Pensacola Beach Overview
The small tourist town of Pensacola Beach resides on a barrier island that sits below Florida's panhandle. This oceanfront community is a popular destination for many travelers and contains an excellent array of beachfront activities, tropical weather and natural splendor. The land on which the town rests is bound by a unique deed, signed in 1947 by the U.S. Department of Interior, that stipulates the island's properties would never be sold, but rather leased to long-term tenants. As a result, all of the structures on the island are bound under 99-year renewable leases, and remain the property of the federal government.
The island enjoys mild atmospheric conditions throughout the year, but remains cooler in the summer and warmer in the winter than some of Florida's more central communities due to the effects of the surrounding waters. Inhabitants also experience gentle sea breezes that kick up during the day and subside around sunset during the summer months. Visitors should pack light clothing for their trips to Pensacola Beach, and include items such as shorts, sandals, sunglasses and sunscreen to take advantage of the pleasant temperatures.
This seaside community is almost completely surrounded by water, which gives guests ample opportunity to engage in a myriad of aquatic activities. Whether you're looking to reel in a prized catch, enjoy a relaxing day on the water or jet across the waves at top speed, the town of Pensacola Beach has you covered.
Dolphins are some of the most beloved marine species in the ocean, and Aquatic Charters gives visitors the opportunity to get an up-close look at these majestic mammals. Step aboard the "Chase-N-Fins" harbored in Pensacola Bay, then take a journey onto the high seas in search of bottlenose dolphins in their natural environment. Along the way, you'll be able to gaze upon some of the area's picturesque attractions, including Fort Pickens, Fort Barrancas, Fort McRee and the Pensacola Lighthouse.
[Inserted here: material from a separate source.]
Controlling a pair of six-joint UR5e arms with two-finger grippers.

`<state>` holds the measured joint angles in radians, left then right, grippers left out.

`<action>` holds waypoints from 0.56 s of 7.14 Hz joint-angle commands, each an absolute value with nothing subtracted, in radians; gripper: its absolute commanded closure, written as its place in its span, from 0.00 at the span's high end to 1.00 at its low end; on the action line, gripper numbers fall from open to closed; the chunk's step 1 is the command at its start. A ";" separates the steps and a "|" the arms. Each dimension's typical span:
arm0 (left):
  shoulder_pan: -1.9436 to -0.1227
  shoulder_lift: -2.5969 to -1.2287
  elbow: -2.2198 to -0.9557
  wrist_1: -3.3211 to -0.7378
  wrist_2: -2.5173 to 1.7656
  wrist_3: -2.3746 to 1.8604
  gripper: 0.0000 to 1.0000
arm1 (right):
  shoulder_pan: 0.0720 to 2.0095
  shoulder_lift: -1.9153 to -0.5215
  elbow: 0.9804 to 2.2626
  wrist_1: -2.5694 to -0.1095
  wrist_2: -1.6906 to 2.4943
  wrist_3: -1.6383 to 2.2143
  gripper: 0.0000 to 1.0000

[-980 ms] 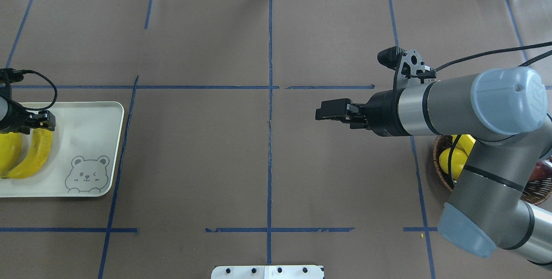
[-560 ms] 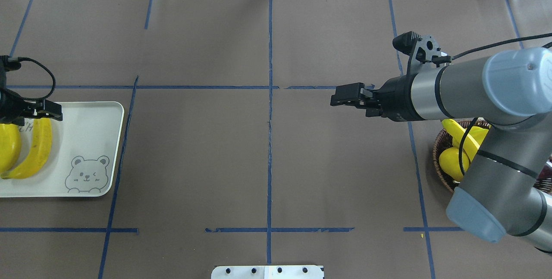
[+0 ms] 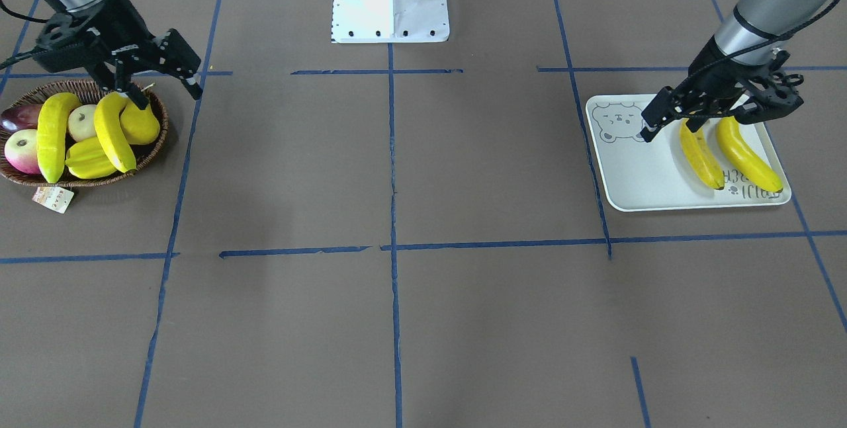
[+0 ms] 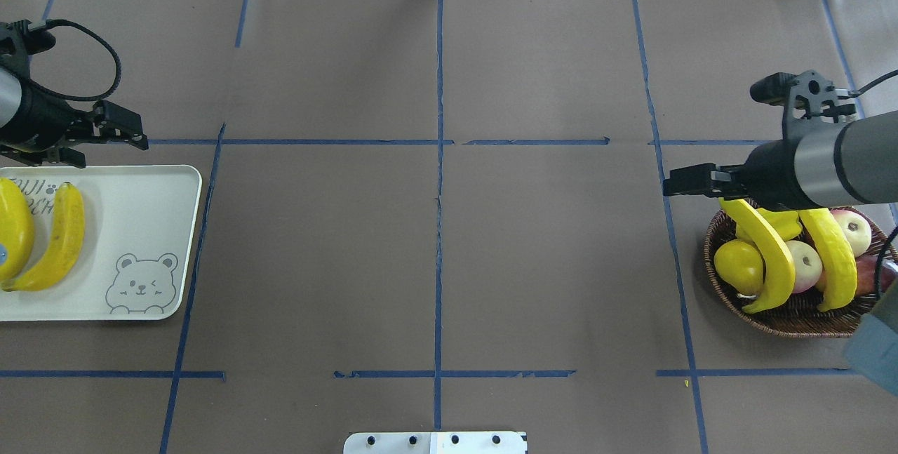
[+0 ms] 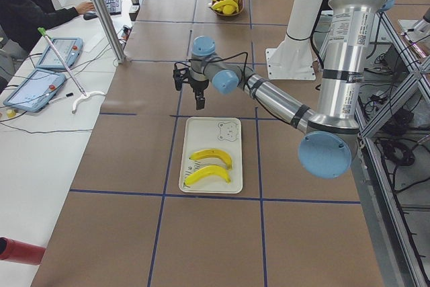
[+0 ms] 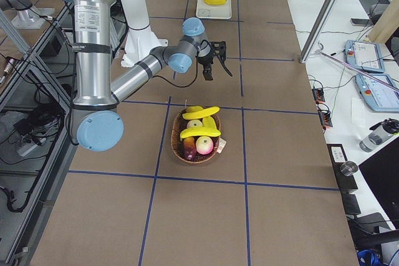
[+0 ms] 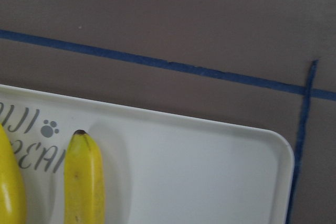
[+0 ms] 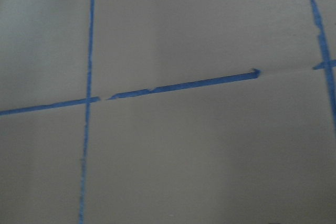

Upon reaching the dolphins' native waters, guests will be happy to find that these marine mammals are quite a friendly and curious bunch, and prove to be rather photogenic and playful. Walk-ins are welcome, but larger parties would be wise to schedule reservations ahead of time to avoid lengthy waits.
Grab a mask and flippers and jump into one of Pensacola Beach's fantastic snorkeling spots. The Pensacola Beach Gulf Snorkel Reef and Pensacola Bay Snorkel Reef provide visitors with the chance to gaze upon the underwater habitats of diverse tropical specimens. These man-made reefs are located about 500 feet offshore, and are marked by orange-tipped flags posted in the sand. To find the reefs, simply swim, kayak or paddle board straight out from where the flags are located, and enjoy the vibrant hues and interesting form of the area's stunning marine life.
Visitors looking for a thrilling ride on the Gulf's waves, stop into Radical Riders and rent one of the many jet-skis, pontoons or waverunners available at this local establishment. The staff always ensures you have your pick of the latest and greatest models from the industry's top brands, and rental fees are relatively inexpensive. Patrons may also charter a parasailing trip that will lift you high above beach to gaze upon the gorgeous vistas from above. Single, tandem and triple rides are offered, to take in the scenic beauty of Pensacola Beach with friends, family or that special someone.
If you're set on keeping your feet firmly on the ground, Pensacola Beach has a few land-based activities that are sure to provide some leisurely enjoyment. While this narrow barrier island may not have much ground to work with, it still provides visitors with the opportunity to engage in some of the area's most delightful excursions and attractions.
Pensacola Beach Eco-Trail
Outdoor enthusiasts should spend an afternoon strolling along the area's most expansive trail system for a chance to take in the indigenous wildlife, native foliage and breathtaking natural features of this coastal community. An wide array of crustaceans, turtles, birds, fish and other marine life inhabits the white sands, tide pools and shallow waters of the beach, and gives visitors the opportunity to see the ecosystem in all its grandeur. Native plants include specimens such as palm trees, century plants, prickly pear cacti, Southern live oaks and a variety of colorful blossoms, which provide a scenic backdrop to all who meander through this natural sanctuary.
The Portofino Boardwalk
Travelers who're feeling hungry or the need to drop some coin, head over to the Portofino Boardwalk where a wide selection of vendors and eateries are stationed featuring a wide selection of goods and cuisine. Bamboo Willie's or Hemingway's Island Grill are excellent places to grab a bite to eat, and offer great menu items ranging from finger-foods to flavorful culinary creations. If you're looking to update your wardrobe, stop into one of the many boutiques situated along the boardwalk to acquire the best in beachfront attire.